Pragmatic Milanic giving little away at his Leeds unveiling

Yorkshire Post 25/9/14
DESCRIBED as ‘a good-looking guy’ by his new boss Massimo Cellino, time will tell whether Leeds United head coach Darko Milanic proves just as easy on the eye with the club’s supporters.
Finally unveiled by United yesterday, the ex-Sturm Graz manager was the centrefold with Cellino, who stole the attention from David Hockaday on his first press conference on June 19, not in attendance this time around.
For Milanic, flanked by United sporting director Nicola Salerno, there were no early attempts at sugar-coated soundbytes to claim brownie points and win fans over. It is clear in his world, substance comes before cultivating style marks.
When asked about what was the most difficult thing about his job, former Prime Minister Harold MacMillan famously replied. ‘Events, dear boy, events’.
Dealing with events, on Saturday and in midweek, will be Milanic’s modus operandi.
For his full-time predecessor Hockaday, those events began at Millwall and for Milanic, they start across London at Brentford.
Milanic was crystal-clear on his first challenge; Saturday’s match, with no bold statement of intent like the one made by Hockaday, who pledged to make Leeds the ‘hardest working team in the league’.

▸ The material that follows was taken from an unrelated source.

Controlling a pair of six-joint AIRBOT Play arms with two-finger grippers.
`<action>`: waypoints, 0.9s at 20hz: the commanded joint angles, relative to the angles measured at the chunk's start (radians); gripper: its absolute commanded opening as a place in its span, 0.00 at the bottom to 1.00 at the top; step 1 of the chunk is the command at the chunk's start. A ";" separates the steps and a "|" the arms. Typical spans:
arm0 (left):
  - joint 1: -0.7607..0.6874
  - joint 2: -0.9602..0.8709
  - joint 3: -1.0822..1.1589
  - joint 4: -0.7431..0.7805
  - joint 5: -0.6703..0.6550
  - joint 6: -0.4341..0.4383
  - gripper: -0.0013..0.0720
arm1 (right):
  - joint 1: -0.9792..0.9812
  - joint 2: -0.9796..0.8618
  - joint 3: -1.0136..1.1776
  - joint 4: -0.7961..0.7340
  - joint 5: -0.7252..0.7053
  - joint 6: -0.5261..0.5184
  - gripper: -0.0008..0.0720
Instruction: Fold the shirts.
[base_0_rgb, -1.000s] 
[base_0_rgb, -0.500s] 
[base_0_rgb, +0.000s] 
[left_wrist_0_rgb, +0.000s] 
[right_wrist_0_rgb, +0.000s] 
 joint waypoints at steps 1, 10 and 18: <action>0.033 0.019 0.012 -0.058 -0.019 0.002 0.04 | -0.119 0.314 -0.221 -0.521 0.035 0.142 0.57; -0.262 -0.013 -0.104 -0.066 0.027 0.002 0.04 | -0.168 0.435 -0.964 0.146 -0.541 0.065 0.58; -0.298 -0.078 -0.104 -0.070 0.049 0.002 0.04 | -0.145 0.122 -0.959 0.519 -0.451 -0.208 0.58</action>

Perhaps it was just as well...
As for the inherent risk of linking up with an owner who used 36 coaches during his 22 years at Cagliari, there was no talk of bucking the trend or anything like that, as you would expect from someone seasoned in European management.
His view on the notion of security of tenure could have been uttered by any fully-paid up member of the managers’ union in stating: ‘Our job is at risk every Saturday, every game. I have to do my best. It doesn’t worry me’.

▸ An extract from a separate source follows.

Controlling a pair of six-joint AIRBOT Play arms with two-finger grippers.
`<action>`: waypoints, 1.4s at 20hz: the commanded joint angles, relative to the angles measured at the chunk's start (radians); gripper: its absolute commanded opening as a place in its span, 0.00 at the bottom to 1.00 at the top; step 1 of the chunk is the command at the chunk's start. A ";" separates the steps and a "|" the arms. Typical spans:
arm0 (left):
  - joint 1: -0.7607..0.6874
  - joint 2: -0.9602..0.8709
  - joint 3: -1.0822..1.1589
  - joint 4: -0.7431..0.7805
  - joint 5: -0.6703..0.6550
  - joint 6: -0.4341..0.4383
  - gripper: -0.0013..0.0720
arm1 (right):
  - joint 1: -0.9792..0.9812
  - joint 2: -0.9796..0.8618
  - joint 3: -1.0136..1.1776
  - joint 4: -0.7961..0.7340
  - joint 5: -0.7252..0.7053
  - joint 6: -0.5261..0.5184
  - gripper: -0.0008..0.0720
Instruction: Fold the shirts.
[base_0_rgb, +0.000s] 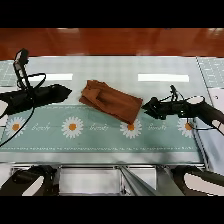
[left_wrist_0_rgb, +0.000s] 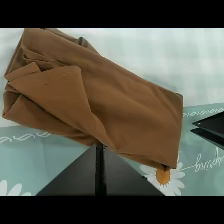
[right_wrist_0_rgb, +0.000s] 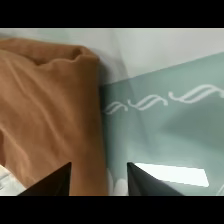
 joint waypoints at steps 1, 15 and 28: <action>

As befitted an international-class centre-half in his playing days, the Slovenian, polite and professional, proved adept in giving little away at his unveiling, which was full of predictable platitudes, but not too much else.
Cellino, to be fair, alluded to as much beforehand in referring to Milanic as a pragmatic guy ‘who does not talk much.’

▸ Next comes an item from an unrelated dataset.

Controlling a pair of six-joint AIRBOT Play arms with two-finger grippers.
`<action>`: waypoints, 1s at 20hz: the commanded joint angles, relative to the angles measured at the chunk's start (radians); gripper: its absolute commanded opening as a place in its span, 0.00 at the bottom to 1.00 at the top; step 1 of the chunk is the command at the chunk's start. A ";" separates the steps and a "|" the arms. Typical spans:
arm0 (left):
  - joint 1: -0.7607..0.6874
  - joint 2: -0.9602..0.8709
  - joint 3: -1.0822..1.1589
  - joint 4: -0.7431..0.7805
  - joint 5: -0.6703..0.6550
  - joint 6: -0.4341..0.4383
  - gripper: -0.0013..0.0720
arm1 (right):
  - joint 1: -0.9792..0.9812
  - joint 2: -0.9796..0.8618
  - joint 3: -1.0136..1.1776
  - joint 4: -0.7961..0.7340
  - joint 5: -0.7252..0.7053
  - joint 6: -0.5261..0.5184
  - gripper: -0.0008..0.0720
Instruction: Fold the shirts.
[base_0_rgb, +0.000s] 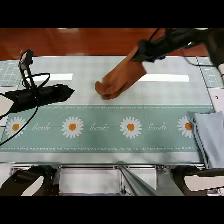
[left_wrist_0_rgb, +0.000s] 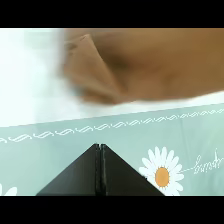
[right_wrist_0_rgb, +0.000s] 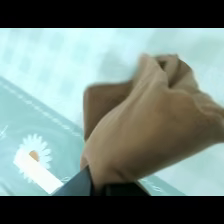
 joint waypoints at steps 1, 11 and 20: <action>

You sense another ex-international defender turned manager in Manuel Pellegrini would have approved in Milanic’s dealings, with the Chilean a master at saying little.
Yet if he does half as well as Pellegrini where it matters, no-one will be complaining at Leeds.
On how long it would take to get Leeds back into the Premier League Promised Land, Milanic straight-batted with a ‘very difficult to answer’.
On him still being here when his contract finishes in 2016, Milanic opined: ‘I live now, in this moment. I don’t look to 2016.’
A very wise answer.
Few genuine clues were provided about playing style, with any suggestion he is defensively-minded – he did state that his first training session at Thorp Arch was on defensive tactics – quickly counter-balanced by his desire for his team to be dangerous on the ball and ‘not defensive’.
Sense prevailed, with Milanic savvy enough to acknowledge he will draw upon the input of Neil Redfearn, who will remain in the dug-out, in the weeks ahead.
In terms of revelations, the best we got was Milanic’s surprise at being offered the job, with Salerno and not Cellino contacting him about it.
It was all in marked contrast to the summer unveiling of Hockaday, who said the polar opposite when asked exactly the same question.
But just as with the reign of Hockaday, results will be Milanic’s making or breaking.